The Dual data cache was introduced in [Gonzalez95]. In this design, the primary data cache is split into a smaller (33% of total cache capacity) temporal subcache and a larger (66% of the total cache capacity) spatial subcache. Temporal subcache has a block size of eight bytes, while the spatial subcache has a larger block size (16 or 32 bytes). The decision which subcache to use is made at runtime, using a variant of stride directed prefetch predictor. The predictor, in essence, tries to detect if a particular load/store instruction accesses memory at addresses that differ by a constant stride. Using this information, at each cache miss the cache controller decides if data should be cached in temporal subcache, spatial subcache, or not cached at all. Prefetching the next block on a cache miss is also done in this design, but only in the spatial subcache. The most important drawback of this design is that its locality detection is based on instructions than on data. This means that if the CPU accesses a data block in a spatial manner, but words of that block are accessed by different instructions, the detection logic could still decide that a block is non-spatial. Moreover, one instruction could see the block as non-spatial while the other may see it as spatial. This means that a particular word may be cached in both the spatial and non-spatial subcache. While the authors have shown that this does not lead to inconsistencies if properly implemented, the performance may still suffer.

In [Sanchez97], a substantially modified design of the dual data cache is proposed. The temporal subcache in this new design is only a small fully associative buffer (up to 16 single word 8-byte entries) while the spatial subcache remains large and with the block size of 32 bytes. The decision which subcache to use for each data access is made at compile time, by performing data locality analysis.

Moreover, the compiler can mark a particular load/store instruction as non-cached (i.e. bypass), if no locality for that particular data access is expected. The main drawback of this approach is that the changes to the instruction set are required to implement different flavors of load/store instructions. Also, locality information is still based on instructions rather than on data, and locality of many data accesses is difficult to determine at compilation time.
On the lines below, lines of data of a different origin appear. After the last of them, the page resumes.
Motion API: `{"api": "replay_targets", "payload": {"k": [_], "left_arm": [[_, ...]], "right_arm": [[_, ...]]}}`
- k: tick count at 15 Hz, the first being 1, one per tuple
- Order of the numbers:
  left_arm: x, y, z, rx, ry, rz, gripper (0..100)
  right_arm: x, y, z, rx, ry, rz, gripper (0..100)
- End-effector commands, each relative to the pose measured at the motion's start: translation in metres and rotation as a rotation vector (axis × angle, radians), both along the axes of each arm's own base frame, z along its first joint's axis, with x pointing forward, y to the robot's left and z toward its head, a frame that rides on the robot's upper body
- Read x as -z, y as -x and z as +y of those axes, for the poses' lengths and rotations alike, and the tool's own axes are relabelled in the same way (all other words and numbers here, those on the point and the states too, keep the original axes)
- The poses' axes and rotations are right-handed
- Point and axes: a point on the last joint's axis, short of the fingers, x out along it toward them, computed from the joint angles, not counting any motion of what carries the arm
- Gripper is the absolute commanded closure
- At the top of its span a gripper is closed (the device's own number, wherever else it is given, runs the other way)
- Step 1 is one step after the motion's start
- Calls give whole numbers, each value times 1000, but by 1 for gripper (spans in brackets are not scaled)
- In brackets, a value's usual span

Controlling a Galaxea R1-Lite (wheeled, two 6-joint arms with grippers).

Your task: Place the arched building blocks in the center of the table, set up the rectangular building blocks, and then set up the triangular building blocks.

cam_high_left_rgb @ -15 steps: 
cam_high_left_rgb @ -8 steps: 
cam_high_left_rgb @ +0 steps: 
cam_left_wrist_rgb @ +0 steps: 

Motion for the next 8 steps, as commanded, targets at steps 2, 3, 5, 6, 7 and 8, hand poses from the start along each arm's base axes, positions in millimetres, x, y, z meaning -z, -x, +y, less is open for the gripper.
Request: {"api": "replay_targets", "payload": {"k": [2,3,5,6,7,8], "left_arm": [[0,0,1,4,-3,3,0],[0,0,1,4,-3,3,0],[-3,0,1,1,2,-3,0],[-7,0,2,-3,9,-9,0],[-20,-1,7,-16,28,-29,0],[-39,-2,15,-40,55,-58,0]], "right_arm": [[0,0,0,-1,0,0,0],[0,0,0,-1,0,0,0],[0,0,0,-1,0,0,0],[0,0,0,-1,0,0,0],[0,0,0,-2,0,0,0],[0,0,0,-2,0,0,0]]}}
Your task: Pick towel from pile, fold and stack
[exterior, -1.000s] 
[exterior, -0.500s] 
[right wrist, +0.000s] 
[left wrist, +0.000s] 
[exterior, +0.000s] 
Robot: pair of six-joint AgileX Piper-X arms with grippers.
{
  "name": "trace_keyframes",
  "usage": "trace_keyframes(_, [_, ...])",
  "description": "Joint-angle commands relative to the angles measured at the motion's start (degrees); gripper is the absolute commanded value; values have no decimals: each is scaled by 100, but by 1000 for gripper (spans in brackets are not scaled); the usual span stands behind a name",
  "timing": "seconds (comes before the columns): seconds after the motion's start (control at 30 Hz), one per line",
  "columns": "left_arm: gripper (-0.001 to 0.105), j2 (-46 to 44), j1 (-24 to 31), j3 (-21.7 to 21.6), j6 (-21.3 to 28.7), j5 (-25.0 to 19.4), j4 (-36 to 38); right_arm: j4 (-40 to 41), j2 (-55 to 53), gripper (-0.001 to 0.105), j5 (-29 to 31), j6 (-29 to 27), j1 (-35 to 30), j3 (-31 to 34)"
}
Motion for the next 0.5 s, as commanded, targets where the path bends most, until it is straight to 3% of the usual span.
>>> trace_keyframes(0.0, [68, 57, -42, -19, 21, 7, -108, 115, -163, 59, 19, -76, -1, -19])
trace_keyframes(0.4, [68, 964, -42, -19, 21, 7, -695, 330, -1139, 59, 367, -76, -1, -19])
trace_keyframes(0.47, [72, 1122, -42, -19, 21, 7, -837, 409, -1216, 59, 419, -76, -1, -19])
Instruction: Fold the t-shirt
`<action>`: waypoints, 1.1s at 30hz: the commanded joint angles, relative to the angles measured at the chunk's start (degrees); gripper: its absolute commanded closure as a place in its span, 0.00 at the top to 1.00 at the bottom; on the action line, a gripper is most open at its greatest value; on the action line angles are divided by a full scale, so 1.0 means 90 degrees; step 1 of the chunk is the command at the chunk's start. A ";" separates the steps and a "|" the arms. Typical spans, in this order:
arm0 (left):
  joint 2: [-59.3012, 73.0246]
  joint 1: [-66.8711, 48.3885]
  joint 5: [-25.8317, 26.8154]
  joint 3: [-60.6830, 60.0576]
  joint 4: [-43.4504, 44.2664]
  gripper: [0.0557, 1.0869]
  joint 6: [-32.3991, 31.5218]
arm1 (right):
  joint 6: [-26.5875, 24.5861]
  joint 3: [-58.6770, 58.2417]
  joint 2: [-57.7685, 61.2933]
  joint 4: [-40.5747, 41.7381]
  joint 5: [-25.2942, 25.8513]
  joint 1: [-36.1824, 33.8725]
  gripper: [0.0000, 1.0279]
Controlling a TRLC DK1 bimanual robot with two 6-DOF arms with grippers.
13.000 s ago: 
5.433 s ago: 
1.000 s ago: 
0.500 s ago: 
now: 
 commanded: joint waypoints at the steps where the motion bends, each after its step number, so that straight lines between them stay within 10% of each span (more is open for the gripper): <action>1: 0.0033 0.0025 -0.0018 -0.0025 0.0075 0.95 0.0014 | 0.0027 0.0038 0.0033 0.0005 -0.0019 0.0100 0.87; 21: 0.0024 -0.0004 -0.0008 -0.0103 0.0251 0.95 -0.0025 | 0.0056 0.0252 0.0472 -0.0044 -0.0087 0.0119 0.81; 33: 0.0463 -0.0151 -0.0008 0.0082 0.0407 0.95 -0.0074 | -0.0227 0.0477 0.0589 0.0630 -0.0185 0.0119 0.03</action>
The Array cache [Tomasko97a] design splits the primary data cache into a smaller (25% of the total cache capacity) scalar subcache and a larger (75% of the total cache capacity) array cache. Block size in scalar subcache is 32 bytes while in the array cache it is larger (experimentally varied from 64 to 512 bytes). The decision which subcache to use for a particular data access is done at compile time, by marking the scalar variable accesses to use the scalar subcache, while array accesses go to the array subcache. The main drawback of this approach is that the changes to the instruction set are required to implement different flavors of load/store instructions. In addition, the scalar/array heuristic may be widely inaccurate. Many arrays are accessed in a "random" manner that exhibits almost no spatial locality, while scalars that are used in a particular part of the program are usually stored in neighboring memory words.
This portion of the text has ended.